(BRIEF) Write out, word for word, every line in the data below from the one containing "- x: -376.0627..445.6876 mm" to the one containing "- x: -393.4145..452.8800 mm", both of them included.

(SUPPLIED INFORMATION)
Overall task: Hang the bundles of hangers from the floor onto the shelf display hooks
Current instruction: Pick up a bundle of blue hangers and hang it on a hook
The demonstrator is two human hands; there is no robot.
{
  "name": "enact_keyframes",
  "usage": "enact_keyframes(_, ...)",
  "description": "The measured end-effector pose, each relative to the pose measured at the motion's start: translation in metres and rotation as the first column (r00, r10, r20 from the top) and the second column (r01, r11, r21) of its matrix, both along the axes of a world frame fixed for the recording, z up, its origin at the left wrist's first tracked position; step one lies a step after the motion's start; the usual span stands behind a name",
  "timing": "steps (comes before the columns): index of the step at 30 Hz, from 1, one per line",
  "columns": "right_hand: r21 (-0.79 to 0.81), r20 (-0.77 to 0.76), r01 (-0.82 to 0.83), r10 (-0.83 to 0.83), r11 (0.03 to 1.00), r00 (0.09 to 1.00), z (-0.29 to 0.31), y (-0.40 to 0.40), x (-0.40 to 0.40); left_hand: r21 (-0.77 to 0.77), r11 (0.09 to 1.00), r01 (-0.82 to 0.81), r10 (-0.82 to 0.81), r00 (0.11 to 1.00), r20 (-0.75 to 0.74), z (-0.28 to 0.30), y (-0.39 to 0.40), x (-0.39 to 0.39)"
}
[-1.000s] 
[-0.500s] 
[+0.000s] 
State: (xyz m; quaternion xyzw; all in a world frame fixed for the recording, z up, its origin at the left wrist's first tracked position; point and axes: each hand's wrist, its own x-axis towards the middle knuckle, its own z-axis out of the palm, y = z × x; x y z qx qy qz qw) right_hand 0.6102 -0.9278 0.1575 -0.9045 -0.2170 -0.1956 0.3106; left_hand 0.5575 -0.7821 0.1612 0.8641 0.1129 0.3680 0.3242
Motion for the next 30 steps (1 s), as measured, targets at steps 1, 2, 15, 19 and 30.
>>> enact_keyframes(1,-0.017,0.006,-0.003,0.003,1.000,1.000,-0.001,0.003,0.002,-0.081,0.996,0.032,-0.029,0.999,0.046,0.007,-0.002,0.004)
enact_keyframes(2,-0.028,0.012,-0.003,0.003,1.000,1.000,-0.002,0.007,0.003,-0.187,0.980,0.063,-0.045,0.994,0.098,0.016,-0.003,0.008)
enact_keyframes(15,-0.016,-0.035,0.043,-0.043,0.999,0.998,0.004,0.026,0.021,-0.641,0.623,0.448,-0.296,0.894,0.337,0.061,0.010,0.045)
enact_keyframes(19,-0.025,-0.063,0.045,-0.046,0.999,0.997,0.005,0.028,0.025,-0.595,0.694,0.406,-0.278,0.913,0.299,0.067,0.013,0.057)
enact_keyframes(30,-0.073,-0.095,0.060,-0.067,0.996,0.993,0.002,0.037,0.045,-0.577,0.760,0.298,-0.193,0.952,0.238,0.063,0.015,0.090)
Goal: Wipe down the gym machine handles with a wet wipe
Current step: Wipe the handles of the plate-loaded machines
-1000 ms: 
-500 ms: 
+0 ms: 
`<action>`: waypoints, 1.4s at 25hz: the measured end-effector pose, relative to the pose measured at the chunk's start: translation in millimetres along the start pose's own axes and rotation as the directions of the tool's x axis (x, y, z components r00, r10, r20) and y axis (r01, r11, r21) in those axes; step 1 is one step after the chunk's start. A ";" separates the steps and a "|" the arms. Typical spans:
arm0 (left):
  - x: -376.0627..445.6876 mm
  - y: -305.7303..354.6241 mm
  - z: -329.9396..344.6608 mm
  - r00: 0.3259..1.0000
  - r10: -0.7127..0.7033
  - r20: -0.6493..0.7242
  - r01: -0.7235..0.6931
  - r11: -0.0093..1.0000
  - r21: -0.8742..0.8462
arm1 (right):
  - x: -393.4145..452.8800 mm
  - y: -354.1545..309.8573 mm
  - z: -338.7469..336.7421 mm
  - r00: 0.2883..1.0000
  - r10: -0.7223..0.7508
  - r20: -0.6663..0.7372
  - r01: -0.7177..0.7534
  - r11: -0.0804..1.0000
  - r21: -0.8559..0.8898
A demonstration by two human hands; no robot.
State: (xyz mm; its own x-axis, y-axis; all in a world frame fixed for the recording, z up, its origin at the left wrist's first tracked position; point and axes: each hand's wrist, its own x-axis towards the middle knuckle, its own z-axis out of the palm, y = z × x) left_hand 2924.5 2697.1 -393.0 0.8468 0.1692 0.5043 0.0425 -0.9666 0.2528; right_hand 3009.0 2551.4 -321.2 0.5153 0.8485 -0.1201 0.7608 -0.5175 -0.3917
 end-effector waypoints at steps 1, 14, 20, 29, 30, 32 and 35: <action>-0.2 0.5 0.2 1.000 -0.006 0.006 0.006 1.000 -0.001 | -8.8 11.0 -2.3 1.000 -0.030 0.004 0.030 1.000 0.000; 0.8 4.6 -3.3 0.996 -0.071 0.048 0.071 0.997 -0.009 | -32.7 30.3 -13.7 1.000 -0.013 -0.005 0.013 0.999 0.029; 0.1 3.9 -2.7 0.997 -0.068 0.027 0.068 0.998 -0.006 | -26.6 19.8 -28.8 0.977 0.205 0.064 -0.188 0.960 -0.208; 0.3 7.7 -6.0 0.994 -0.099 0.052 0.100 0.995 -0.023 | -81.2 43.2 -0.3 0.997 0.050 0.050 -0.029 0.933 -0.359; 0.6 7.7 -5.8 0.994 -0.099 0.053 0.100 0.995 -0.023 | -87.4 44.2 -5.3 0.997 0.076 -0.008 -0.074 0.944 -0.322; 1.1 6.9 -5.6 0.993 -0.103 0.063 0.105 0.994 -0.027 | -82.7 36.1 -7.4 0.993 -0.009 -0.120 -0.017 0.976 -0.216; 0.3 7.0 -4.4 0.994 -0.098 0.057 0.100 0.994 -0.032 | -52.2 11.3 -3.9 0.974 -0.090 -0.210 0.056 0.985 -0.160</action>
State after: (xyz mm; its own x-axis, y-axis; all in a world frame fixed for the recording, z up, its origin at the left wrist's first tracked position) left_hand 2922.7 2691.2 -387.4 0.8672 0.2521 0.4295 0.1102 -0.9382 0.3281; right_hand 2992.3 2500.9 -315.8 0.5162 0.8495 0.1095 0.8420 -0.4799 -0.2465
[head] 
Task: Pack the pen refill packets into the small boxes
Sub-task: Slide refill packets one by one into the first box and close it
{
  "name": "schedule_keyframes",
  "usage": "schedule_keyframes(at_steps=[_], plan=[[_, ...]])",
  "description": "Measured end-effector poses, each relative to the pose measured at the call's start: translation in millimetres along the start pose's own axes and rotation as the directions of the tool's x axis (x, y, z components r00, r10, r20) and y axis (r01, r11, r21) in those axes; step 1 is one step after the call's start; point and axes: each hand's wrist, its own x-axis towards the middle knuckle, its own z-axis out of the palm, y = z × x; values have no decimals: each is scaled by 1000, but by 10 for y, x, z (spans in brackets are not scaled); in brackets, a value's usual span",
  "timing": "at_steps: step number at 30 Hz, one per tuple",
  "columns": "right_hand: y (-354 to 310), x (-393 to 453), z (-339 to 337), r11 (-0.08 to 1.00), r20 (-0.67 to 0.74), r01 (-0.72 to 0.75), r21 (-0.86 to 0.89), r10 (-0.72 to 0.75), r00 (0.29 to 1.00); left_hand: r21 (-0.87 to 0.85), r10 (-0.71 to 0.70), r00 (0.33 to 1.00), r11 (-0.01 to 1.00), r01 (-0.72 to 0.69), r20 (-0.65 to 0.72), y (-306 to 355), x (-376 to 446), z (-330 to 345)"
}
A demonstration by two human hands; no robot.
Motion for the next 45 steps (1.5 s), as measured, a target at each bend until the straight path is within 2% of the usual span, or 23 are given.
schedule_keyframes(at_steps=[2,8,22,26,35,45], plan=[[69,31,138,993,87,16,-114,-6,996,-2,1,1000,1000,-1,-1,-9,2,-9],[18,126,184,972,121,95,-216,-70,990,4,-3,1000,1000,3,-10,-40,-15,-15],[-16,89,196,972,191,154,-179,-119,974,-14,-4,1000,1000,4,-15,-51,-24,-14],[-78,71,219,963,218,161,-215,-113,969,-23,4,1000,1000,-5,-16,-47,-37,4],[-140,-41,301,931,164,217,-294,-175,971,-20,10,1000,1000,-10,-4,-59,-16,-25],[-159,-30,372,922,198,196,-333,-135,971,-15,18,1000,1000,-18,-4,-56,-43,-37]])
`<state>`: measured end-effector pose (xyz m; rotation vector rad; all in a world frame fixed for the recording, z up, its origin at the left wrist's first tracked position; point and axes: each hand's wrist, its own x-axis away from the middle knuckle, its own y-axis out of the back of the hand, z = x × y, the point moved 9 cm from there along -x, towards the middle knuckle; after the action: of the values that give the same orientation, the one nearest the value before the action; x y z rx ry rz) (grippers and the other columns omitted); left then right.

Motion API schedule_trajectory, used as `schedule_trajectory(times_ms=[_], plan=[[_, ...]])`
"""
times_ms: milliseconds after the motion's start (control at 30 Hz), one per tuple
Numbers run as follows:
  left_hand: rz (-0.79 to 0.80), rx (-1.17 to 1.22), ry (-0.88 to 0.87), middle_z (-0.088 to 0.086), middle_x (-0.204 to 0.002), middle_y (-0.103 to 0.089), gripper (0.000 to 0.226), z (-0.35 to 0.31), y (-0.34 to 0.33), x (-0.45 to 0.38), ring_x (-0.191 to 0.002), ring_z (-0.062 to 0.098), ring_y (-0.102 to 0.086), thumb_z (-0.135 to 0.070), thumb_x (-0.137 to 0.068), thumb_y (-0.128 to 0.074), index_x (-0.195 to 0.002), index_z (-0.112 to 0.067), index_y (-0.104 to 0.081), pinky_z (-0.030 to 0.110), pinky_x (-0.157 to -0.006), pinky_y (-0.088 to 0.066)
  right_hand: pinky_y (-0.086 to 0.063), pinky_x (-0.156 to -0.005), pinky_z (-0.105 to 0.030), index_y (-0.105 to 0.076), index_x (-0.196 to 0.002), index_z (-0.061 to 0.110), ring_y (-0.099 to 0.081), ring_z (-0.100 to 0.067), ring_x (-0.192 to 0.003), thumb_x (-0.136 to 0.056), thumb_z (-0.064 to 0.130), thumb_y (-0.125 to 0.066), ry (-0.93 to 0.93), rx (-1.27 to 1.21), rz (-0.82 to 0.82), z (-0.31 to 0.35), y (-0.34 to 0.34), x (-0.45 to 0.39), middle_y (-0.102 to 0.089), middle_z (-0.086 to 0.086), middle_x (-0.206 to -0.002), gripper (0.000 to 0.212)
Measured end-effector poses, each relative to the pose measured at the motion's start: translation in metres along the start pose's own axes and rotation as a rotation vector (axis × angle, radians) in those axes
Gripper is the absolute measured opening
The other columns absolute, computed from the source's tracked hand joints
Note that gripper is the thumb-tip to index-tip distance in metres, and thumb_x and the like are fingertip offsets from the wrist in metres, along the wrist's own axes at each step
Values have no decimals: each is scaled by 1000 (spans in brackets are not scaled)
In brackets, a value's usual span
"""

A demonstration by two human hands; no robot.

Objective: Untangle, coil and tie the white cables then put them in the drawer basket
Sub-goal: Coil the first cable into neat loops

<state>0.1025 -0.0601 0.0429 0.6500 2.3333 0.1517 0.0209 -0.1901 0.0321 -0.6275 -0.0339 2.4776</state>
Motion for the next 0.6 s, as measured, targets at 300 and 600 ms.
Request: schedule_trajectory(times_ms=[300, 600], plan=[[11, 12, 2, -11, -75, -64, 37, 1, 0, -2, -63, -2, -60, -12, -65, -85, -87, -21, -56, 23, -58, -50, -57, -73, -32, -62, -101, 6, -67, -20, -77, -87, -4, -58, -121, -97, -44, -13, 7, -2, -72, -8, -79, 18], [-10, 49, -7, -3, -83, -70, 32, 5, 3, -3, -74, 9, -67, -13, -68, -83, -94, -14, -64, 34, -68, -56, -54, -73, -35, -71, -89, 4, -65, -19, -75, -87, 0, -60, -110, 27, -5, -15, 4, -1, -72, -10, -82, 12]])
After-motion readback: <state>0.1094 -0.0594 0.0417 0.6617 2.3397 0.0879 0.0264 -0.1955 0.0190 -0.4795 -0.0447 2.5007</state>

(SOLVED EXERCISE)
  - x: -376.0627..445.6876 mm
  - y: -305.7303..354.6241 mm
  - z: -329.9396..344.6608 mm
  - r00: 0.3259..1.0000
  - r10: -0.7127..0.7033
  - r20: -0.6493..0.7242
  - r01: -0.7235..0.6931
  - r11: -0.0093..1.0000
  - r21: -0.8742..0.8462
arm1 (right):
  - x: -393.4145..452.8800 mm

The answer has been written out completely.